Why does a simple .*? non-greedy regex greedily include additional characters before a match?

I have a very simple regex similar to this:

HOHO.*?_HO_

With this test string...

fiwgu_HOHO_HOHO_HOHOrgh_HOHO_feh_HOHO___HO_fbguyev

  • I expect it to match just _HOHO___HO_ (shortest match, non-greedy)
  • Instead it matches _HOHO_HOHO_HOHOrgh_HOHO_feh_HOHO___HO_ (longest match, looks greedy).

Why? How can I make it match the shortest match?

Adding and removing the ? gives the same result.

Edit - better test string that shows why [^HOHO] doesn't work: fiwgu_HOHO_HOHO_HOHOrgh_HOHO_feh_HOHO_H_O_H_O_HO_fbguye


All I can think of is that maybe it is matching multiple times - but there's only one match for _HO_, so I don't understand why it isn't taking the shortest match that ends at the _HO_, discarding the rest.

I've browsed all the questions I can find with titles like "Non-greedy regex acts greedy", but they all seem to have some other problem.


Solution 1:

I figured out a solution with some help from Regex lazy vs greedy confusion.

In regex engines like the one used by Javascript (NFA engines I believe), non-greedy only gives you the match that is shortest going left to right - from the first left-hand match that fits to the nearest right-hand match.

Where there are many left-hand matches for one right-hand match, it will always go from the first it reaches (which will actually give the longest match).

Essentially, it goes through the string one character at a time asking "Are there matches from this character? If so, match the shortest and finish. If no, move to next character, repeat". I expected it to be "Are there matches anywhere in this string? If so, match the shortest of all of them".


You can approximate a regex that is non-greedy in both directions by replacing the . with a negation meaning "not the left-side match". To negate a string like this requires negative lookaheads and non-capturing groups, but it's as simple as dropping the string into (?:(?!).). For example, (?:(?!HOHO).)

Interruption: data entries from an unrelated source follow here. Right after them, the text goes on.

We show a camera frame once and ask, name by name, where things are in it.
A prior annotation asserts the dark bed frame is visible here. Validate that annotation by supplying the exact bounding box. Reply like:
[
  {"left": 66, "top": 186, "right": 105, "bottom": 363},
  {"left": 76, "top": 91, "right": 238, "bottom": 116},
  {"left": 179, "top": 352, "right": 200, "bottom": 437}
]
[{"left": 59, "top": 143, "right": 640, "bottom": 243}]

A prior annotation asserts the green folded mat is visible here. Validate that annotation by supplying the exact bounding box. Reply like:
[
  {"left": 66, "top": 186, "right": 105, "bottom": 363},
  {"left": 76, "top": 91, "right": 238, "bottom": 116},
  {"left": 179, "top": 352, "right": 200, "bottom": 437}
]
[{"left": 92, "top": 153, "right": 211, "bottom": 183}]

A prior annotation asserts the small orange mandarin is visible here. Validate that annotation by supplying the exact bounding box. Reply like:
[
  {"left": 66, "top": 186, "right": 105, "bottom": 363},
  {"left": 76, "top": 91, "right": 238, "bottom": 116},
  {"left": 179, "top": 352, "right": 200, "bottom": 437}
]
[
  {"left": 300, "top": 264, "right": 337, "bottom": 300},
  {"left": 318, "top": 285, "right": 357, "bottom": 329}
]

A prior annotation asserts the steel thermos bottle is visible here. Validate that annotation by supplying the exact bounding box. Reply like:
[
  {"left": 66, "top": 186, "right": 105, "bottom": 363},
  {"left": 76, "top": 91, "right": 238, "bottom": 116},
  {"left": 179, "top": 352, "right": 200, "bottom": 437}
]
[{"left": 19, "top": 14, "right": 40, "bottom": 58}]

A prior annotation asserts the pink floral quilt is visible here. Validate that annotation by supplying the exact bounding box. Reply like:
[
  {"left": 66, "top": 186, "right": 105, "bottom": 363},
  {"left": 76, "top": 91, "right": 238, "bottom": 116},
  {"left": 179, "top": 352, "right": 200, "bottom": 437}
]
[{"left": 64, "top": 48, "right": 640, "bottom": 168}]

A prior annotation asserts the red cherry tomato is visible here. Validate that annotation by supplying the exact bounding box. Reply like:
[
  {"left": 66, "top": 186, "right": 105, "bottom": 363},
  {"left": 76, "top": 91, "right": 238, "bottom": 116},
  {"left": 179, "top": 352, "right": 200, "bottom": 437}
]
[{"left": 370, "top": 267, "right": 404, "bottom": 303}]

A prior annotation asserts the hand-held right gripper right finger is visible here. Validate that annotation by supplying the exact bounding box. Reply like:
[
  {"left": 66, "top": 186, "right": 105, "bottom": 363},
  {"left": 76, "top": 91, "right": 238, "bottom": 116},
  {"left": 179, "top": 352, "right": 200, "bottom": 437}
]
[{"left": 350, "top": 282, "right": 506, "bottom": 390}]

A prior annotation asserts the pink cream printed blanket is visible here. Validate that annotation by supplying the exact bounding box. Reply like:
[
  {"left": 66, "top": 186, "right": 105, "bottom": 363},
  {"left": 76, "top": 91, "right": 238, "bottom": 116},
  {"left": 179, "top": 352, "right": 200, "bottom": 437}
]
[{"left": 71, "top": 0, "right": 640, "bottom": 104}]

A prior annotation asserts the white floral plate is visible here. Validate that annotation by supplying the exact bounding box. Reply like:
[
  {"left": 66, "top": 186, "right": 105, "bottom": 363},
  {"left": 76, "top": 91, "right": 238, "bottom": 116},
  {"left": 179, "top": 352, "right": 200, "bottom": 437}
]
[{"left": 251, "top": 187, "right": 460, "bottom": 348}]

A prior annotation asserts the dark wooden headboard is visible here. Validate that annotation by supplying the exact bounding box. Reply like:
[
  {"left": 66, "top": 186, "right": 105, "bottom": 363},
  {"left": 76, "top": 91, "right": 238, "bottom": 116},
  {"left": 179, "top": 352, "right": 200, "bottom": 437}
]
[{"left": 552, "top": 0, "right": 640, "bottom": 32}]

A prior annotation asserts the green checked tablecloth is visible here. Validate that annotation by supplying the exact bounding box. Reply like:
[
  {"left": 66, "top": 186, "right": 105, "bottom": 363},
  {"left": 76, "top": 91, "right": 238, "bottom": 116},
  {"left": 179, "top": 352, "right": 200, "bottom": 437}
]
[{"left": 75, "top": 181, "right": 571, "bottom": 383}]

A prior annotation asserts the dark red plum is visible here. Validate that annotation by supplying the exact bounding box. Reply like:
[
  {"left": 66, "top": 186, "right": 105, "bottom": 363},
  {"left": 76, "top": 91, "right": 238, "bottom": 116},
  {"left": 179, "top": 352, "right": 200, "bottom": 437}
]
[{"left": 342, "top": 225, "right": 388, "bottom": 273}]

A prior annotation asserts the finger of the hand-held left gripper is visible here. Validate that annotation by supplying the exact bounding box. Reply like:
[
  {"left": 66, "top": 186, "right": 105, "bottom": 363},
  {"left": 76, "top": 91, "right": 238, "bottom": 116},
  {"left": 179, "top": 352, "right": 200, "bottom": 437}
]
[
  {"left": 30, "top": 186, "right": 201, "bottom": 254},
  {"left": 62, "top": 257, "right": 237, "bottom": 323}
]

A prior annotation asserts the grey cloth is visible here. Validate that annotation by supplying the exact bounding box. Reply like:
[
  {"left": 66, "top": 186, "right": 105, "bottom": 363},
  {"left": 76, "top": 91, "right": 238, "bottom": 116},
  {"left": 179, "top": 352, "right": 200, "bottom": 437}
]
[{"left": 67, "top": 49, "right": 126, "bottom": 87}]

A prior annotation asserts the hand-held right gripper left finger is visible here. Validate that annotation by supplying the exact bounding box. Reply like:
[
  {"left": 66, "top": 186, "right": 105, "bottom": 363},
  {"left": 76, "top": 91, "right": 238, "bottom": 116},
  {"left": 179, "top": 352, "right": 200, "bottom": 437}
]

For example, the equivalent of HOHO.*?_HO_ which is non-greedy on the left and right would be:

HOHO(?:(?!HOHO).)*?_HO_

So the regex engine is essentially going through each character like this:

  • HOHO - Does this match the left side?
  • (?:(?!HOHO).)* - If so, can I reach the right-hand side without any repeats of the left side?
  • _HO_ - If so, grab everything until the right-hand match
  • ? modifier on * or + - If there are multiple right-hand matches, choose the nearest one

Solution 2:

Why it matches the whole string?

This is because regular-expression pattern matching is done by finding the first position in the string at which a match is possible. Since a match is possible starting at the first character of the string, shorter matches starting at subsequent characters are never even considered.

Example:
Let's consider a regular expression /a+?b/ and test string "aaaaaaaaab". When applied to the string it matches the whole string. Not just last a & b. This is because the first position in the string where a match is possible is at the first a.

So, if you want to match ab in aaaaaaaaab, use a negated character class based regex rather than a lazy dot:

a[^ab]*b

See the regex demo.

Source: Javascript: The Definitive Guide, Sixth Edition, Page Number: 255

Solution 3:

The result is non-greedy, because it's the shortest match from the first occurrence of HOHO until _HO_ is reached; the engine traverses the string from left to right and because it doesn't have to backtrack, it won't attempt to shorten anything.

To make it work in the way that's expected here, you need to have a greedy prefix in your expression:

/.*(HOHO.*?_HO_)/

The first memory capture contains the string that you're after; the greedy prefix will try to skip as many characters as possible, so it will match the last occurrence of HOHO first.